(TASK INPUT begins)
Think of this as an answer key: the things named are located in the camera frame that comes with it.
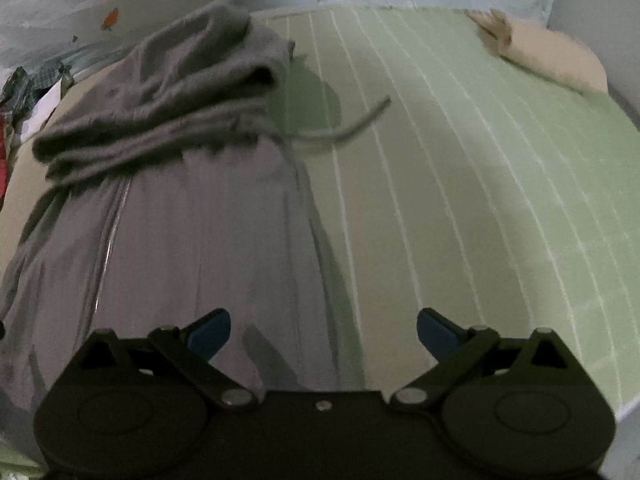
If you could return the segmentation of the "grey zip hoodie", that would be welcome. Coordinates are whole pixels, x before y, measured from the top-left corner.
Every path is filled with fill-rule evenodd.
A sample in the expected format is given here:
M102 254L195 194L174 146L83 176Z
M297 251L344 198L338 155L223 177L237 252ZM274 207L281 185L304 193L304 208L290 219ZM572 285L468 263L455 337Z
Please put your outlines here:
M223 308L217 365L255 390L356 389L363 357L296 148L272 96L295 44L206 6L149 36L35 140L50 190L1 283L1 407L32 412L97 328L140 337Z

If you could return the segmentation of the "green cloth at edge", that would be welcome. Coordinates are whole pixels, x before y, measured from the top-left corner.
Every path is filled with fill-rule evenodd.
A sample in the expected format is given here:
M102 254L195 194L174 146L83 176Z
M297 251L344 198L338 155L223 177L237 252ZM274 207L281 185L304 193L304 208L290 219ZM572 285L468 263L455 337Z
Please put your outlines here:
M43 466L14 451L8 444L0 443L1 480L41 479L46 472Z

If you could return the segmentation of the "green grid cutting mat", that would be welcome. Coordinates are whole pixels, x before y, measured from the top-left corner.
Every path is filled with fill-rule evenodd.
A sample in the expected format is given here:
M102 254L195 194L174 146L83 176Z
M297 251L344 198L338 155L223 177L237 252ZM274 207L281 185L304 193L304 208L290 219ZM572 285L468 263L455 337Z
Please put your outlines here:
M329 9L252 20L295 44L269 111L303 142L346 284L366 387L434 362L416 315L559 334L617 416L639 401L639 133L605 93L500 58L466 15Z

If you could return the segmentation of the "red checked garment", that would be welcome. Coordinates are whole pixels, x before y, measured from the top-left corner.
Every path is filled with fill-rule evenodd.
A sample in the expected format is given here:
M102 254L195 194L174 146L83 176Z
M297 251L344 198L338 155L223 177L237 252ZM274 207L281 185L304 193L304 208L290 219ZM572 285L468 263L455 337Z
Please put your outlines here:
M8 162L8 148L10 142L6 140L8 137L8 127L9 125L6 123L6 114L2 113L0 117L0 206L3 206L10 177Z

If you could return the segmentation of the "white folded cloth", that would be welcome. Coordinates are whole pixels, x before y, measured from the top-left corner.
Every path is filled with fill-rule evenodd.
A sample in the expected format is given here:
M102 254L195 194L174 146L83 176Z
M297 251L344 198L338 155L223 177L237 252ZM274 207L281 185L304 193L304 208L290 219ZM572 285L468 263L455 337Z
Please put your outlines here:
M63 87L65 80L61 78L47 93L36 103L34 108L27 114L21 122L17 133L22 142L26 142L36 134L40 133L50 117L60 105L63 99Z

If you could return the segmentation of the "green plaid shirt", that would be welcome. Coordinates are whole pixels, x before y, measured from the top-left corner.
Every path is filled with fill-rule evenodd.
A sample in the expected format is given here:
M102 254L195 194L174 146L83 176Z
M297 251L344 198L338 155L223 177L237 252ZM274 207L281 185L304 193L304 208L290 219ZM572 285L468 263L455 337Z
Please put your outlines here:
M24 118L58 82L62 84L63 93L74 83L70 70L64 64L43 67L33 74L27 73L22 66L17 67L1 90L3 121L13 124Z

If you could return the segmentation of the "beige cloth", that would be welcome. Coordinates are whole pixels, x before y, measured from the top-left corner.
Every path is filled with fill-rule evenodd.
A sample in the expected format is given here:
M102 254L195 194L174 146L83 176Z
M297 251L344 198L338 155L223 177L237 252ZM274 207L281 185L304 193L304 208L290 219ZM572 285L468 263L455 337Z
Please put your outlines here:
M500 58L566 88L608 93L608 76L600 58L578 39L496 9L466 15L490 37L490 48Z
(TASK INPUT ends)
### INSTRUCTIONS TO FOLLOW
Exact copies of the entries above are needed, with every picture removed.

### EXERCISE ANSWER
Think of this as an answer key: the things named are located in the camera frame that comes with it.
If you could return the segmentation of the "grey zip hoodie", that would be welcome. Coordinates are whole pixels, x before y, measured from the top-left corner.
Every path is filled with fill-rule evenodd.
A sample in the expected format is given here:
M102 254L195 194L174 146L83 176Z
M297 251L344 198L338 155L223 177L237 252ZM274 207L281 185L304 193L304 208L290 219ZM572 285L468 263L455 337Z
Please put your outlines here:
M223 308L217 365L255 390L356 389L363 357L296 148L272 96L295 44L206 6L149 36L35 140L50 190L1 283L1 407L32 412L97 328L140 337Z

If you could return the segmentation of the "green cloth at edge", that would be welcome. Coordinates are whole pixels, x before y, measured from the top-left corner.
Every path is filled with fill-rule evenodd.
A sample in the expected format is given here:
M102 254L195 194L174 146L83 176Z
M297 251L344 198L338 155L223 177L237 252ZM274 207L281 185L304 193L304 208L290 219ZM572 285L468 263L455 337Z
Please put your outlines here:
M43 466L14 451L8 444L0 443L1 480L41 479L46 472Z

If you could return the segmentation of the "green grid cutting mat", that would be welcome. Coordinates are whole pixels, x before y, measured from the top-left corner.
Every path is filled with fill-rule evenodd.
A sample in the expected format is given here:
M102 254L195 194L174 146L83 176Z
M297 251L344 198L338 155L223 177L237 252ZM274 207L281 185L304 193L304 208L290 219ZM572 285L468 263L455 337Z
Please put your outlines here:
M329 9L252 20L295 44L269 111L303 142L346 284L366 387L434 362L416 315L559 334L617 416L639 401L639 133L605 93L500 58L466 15Z

If you could return the segmentation of the "red checked garment", that would be welcome. Coordinates are whole pixels, x before y, measured from the top-left corner.
Every path is filled with fill-rule evenodd.
A sample in the expected format is given here:
M102 254L195 194L174 146L83 176Z
M297 251L344 198L338 155L223 177L237 252ZM274 207L281 185L304 193L304 208L290 219ZM572 285L468 263L455 337Z
Please put your outlines here:
M8 162L8 148L10 142L6 140L8 137L8 127L9 125L6 123L6 114L2 113L0 117L0 206L3 206L10 177Z

If you could return the segmentation of the "white folded cloth", that would be welcome. Coordinates are whole pixels, x before y, measured from the top-left corner.
Every path is filled with fill-rule evenodd.
A sample in the expected format is given here:
M102 254L195 194L174 146L83 176Z
M297 251L344 198L338 155L223 177L237 252ZM274 207L281 185L304 193L304 208L290 219ZM572 285L468 263L455 337Z
Please put your outlines here:
M63 87L65 80L61 78L47 93L36 103L34 108L27 114L21 122L17 133L22 142L26 142L36 134L40 133L50 117L60 105L63 99Z

If you could return the segmentation of the "green plaid shirt", that would be welcome. Coordinates are whole pixels, x before y, measured from the top-left corner.
Every path is filled with fill-rule evenodd.
A sample in the expected format is given here:
M102 254L195 194L174 146L83 176Z
M297 251L344 198L338 155L223 177L237 252ZM274 207L281 185L304 193L304 208L290 219ZM572 285L468 263L455 337Z
Please put your outlines here:
M24 118L58 82L62 84L63 93L74 83L70 70L64 64L43 67L33 74L27 73L22 66L17 67L1 90L3 121L13 124Z

If you could return the segmentation of the "beige cloth", that would be welcome. Coordinates are whole pixels, x before y, measured from the top-left corner.
Every path is filled with fill-rule evenodd.
A sample in the expected format is given here:
M102 254L195 194L174 146L83 176Z
M297 251L344 198L338 155L223 177L237 252ZM274 207L281 185L304 193L304 208L290 219ZM572 285L468 263L455 337Z
Please put your outlines here:
M500 58L566 88L608 93L608 76L600 58L578 39L496 9L466 15L490 37L490 48Z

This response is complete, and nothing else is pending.